What you will do: Once you find the line with "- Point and" in the data that follows, repeat it and every line after it exactly, through the line with "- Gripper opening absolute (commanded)".

....................

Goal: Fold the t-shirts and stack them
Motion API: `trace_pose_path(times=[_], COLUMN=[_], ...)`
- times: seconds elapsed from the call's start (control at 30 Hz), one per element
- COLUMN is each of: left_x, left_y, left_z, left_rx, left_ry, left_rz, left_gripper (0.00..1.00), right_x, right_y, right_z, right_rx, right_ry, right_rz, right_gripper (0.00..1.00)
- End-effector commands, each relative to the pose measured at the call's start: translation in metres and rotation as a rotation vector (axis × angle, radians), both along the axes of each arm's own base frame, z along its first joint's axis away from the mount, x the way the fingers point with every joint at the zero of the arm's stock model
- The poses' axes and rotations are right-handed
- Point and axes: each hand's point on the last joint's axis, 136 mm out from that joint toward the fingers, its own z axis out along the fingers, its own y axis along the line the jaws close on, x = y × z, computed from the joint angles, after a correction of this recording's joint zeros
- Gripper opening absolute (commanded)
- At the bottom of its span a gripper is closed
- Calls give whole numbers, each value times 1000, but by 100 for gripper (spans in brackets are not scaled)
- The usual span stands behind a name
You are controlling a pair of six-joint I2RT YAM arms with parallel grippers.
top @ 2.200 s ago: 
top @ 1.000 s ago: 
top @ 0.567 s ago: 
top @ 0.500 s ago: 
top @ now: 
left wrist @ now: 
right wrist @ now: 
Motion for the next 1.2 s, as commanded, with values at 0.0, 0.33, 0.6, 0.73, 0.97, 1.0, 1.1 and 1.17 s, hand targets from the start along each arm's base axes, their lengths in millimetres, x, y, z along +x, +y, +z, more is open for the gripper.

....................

Solution for this exercise:
- Point and axes: each hand's point on the last joint's axis, 136 mm out from that joint toward the fingers, its own z axis out along the fingers, its own y axis along the line the jaws close on, x = y × z, computed from the joint angles, after a correction of this recording's joint zeros
- Gripper opening absolute (commanded)

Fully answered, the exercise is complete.